El último resultado de la licitación del Tesoro volvió a mostrar una fuerte demanda por los instrumentos de deuda. El Ministerio de Economía logró un rollover del 144,5%, refinanciando la totalidad de los vencimientos y obteniendo financiamiento adicional, además de captar US$309 millones mediante el Bonar 2029, un instrumento diseñado para atraer dólares sin recurrir al mercado internacional.
El resultado fortalece el programa financiero oficial y reduce las necesidades inmediatas de emisión monetaria.
Sin embargo, este desempeño contrasta con el comportamiento de la inversión productiva. Durante el primer semestre, la inversión extranjera mostró una caída cercana al 76%, según datos relevados por distintas consultoras sobre la base de estadísticas oficiales y organismos internacionales. A pesar del avance en materia fiscal, la desaceleración inflacionaria y una mayor previsibilidad macroeconómica, los grandes proyectos continúan avanzando con cautela.
¿Por qué el capital financiero llega antes que la inversión productiva?
Desde la perspectiva de los mercados, ambas variables responden a horizontes temporales diferentes.
La compra de bonos del Tesoro o la participación en licitaciones de deuda representa una apuesta financiera de mediano plazo, donde los inversores evalúan principalmente la capacidad de pago del Estado, la evolución del riesgo país y la estabilidad macroeconómica.
La inversión extranjera directa, en cambio, implica comprometer capital durante varios años en proyectos industriales, energéticos o de infraestructura. En ese caso, además del equilibrio fiscal, también pesan factores como la estabilidad regulatoria, la seguridad jurídica, la disponibilidad de financiamiento local, la evolución del consumo interno y la continuidad del programa económico después del ciclo electoral.
En otras palabras, la confianza financiera suele recuperarse antes que la confianza empresarial.
El rollover mejora el frente financiero
Para el mercado, mantener niveles elevados de rollover constituye una señal relevante.

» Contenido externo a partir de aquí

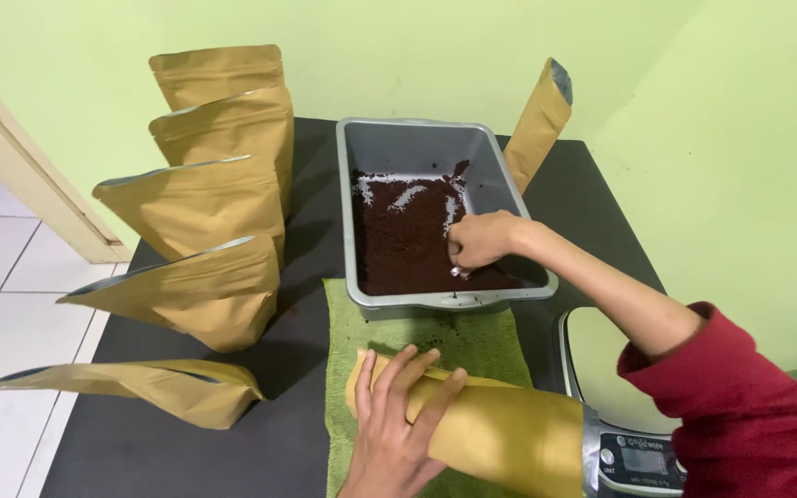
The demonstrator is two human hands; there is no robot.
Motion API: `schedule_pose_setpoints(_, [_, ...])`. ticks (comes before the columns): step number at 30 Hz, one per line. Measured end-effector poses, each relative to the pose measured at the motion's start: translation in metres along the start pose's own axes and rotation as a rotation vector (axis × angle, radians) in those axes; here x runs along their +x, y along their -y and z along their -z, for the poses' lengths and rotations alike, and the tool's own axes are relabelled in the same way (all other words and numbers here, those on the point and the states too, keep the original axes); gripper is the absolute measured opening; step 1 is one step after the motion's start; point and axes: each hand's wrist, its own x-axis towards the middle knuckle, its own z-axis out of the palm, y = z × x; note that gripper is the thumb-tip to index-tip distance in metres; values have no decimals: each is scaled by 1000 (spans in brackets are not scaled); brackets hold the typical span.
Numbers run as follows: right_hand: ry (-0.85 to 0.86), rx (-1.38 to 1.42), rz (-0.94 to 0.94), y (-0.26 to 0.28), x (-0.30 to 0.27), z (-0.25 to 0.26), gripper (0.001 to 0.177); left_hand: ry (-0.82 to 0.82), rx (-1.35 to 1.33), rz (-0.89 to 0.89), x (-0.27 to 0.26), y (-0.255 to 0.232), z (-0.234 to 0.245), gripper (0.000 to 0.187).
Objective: Filling and weighing coffee bags with ground coffee using a spoon and a digital scale to ensure precise portioning.
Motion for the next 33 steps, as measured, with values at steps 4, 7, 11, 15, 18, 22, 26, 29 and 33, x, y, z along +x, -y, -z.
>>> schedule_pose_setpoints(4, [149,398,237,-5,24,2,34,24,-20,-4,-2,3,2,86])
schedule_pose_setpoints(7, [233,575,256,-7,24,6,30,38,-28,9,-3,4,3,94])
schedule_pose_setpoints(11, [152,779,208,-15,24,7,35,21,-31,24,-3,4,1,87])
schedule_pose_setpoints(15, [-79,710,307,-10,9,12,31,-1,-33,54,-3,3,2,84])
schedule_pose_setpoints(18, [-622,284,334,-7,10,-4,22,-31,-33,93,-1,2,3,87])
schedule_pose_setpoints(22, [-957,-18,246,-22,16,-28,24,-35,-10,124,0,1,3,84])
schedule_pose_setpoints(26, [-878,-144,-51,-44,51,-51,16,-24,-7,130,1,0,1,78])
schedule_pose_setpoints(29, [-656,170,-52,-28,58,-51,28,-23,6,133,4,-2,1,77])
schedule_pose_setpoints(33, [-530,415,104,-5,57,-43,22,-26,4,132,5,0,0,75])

Cuando el Tesoro logra renovar más del 100% de los vencimientos:
disminuye la presión sobre la emisión monetaria;
reduce las necesidades inmediatas de financiamiento;
permite extender plazos de la deuda;
mejora la percepción sobre la sostenibilidad fiscal.
La colocación del Bonar 2029 también refleja que existe demanda por activos argentinos cuando el rendimiento compensa el riesgo percibido. El objetivo oficial es reconstruir gradualmente una curva de financiamiento en dólares bajo legislación local antes de volver plenamente a los mercados internacionales.
¿Qué falta para que repunte la inversión?
El principal interrogante para los inversores es si la estabilidad financiera terminará traduciéndose en inversión real.
Existen algunos factores que podrían favorecer ese escenario durante los próximos trimestres:
consolidación de la desinflación;
continuidad del equilibrio fiscal;
reducción del riesgo país;
mayor acumulación de reservas internacionales;
avance de proyectos vinculados a energía, minería y economía del conocimiento.
No obstante, todavía persisten elementos que moderan el ingreso de capitales, entre ellos el elevado costo del financiamiento, la incertidumbre política de mediano plazo y la necesidad de que las mejoras macroeconómicas se reflejen en una recuperación más amplia de la actividad económica y del crédito.
Organismos internacionales, incluido el FMI, reconocen los avances recientes, aunque mantienen que el programa sigue sujeto a riesgos y que la continuidad de las reformas será determinante para sostener la confianza de los inversores.
Perspectiva para inversores
Para quienes siguen los activos argentinos, el contexto actual presenta dos velocidades.
En el corto plazo, el elevado rollover y la capacidad del Tesoro para obtener financiamiento reducen tensiones financieras y respaldan la estrategia fiscal del Gobierno.
En el mediano plazo, el verdadero cambio de régimen dependerá de que la recuperación de la confianza financiera se transforme en inversión productiva sostenida. Si ese proceso se consolida, Argentina podría comenzar a mostrar un crecimiento más sólido y menos dependiente del financiamiento público.
Si, por el contrario, la inversión continúa rezagada, la economía podría enfrentar una recuperación más lenta pese a la mejora de sus principales indicadores macroeconómicos.